I didn’t manage enough sound to be heard over the car’s engine. At least, I didn’t think so, but it stopped short anyway and a woman jumped out, half-hysterical.

“Ohmagod, ohmagod, ohmagod. What happened? Are you hurt?”

It seemed like an odd question, since perfectly healthy people didn’t generally have a lie-down in the middle of hotel parking lots, but I kept my snark to myself.

“Couple,” I said, spitting blood in order to get the words out. “Around the corner. Check on them?”

The woman looked where I looked and ran off in high-heeled boots to see what I was talking about. Her scream told me she’d found it.
 

“Ohmagod, ohmagod, ohmagod,” she said again. Then, into her cell phone, “Hello. Ohmagod, you have to help. There’s been…I don’t know…a blood bath. The Residence Inn—“

By which I figured that help would be on the way and it was finally okay for me to pass out.

 

 

I opened my eyes to another nightmare…only this one I was awake for.

Rosen and Holloway stood over me as I lay prone in a hospital bed.
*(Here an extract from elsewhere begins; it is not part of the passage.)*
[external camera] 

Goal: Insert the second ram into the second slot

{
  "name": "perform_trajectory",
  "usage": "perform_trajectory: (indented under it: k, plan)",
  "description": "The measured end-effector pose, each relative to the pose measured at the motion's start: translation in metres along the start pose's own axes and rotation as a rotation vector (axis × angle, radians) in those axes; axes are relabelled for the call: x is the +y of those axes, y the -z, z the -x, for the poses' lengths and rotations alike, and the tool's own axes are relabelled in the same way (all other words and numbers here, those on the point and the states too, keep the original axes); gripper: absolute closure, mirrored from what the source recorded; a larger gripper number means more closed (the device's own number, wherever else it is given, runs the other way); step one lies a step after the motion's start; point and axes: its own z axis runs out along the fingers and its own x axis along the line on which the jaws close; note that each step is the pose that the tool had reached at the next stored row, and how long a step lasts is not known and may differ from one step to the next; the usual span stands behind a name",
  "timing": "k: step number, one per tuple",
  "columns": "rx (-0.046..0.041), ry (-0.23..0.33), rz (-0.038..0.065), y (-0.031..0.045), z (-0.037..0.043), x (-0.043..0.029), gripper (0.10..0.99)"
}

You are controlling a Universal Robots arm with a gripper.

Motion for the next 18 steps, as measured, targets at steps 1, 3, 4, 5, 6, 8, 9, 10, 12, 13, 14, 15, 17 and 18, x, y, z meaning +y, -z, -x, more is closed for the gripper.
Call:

It was the second time tonight I’d been stuck lying down while powerful men looked over me. I didn’t like it one bit.

“Wanna tell us what happened?” Holloway asked as soon as I blinked him into focus.

“Why, I’m feeling fine. Thank you so much for the concern,” I responded wryly. “And you two? How are the wife and kids?”

“No wife,” Holloway answered.

“No kids,” Rosen chimed in.

I rolled my eyes. Even that hurt. “Why do I waste my sarcasm?”

“For that matter, why waste time with rhetorical questions,” Rosen asked, “when the standard variety is already on the table?”

I tried to sit up—to look for a nurse or a few shots of espresso. Not necessarily in that order. Dealing with these two on a full bladder and empty stomach was more than I could handle.
 

I quickly gave it up. My ribs were no longer screaming at me, either due to really good pain meds or the miraculous effect of the ambrosia, but someone had bound them so tightly I felt like a mummy. I could move, but it took a buttload of effort, and my reserves were nil.

“Will you call a nurse for me?” I asked, ignoring them for now.

“Will you answer our questions?” Rosen asked.

“I promise, if you let me pee and come back to me with caffeine and something I can hold down, I’m all yours.”

Holloway looked like I’d just waved a dissecting frog under his nose. Must have been the reference to pee. Rosen just looked amused. “Fine, we’ll be back in five minutes. You’ll get a sip of coffee for every question you answer.”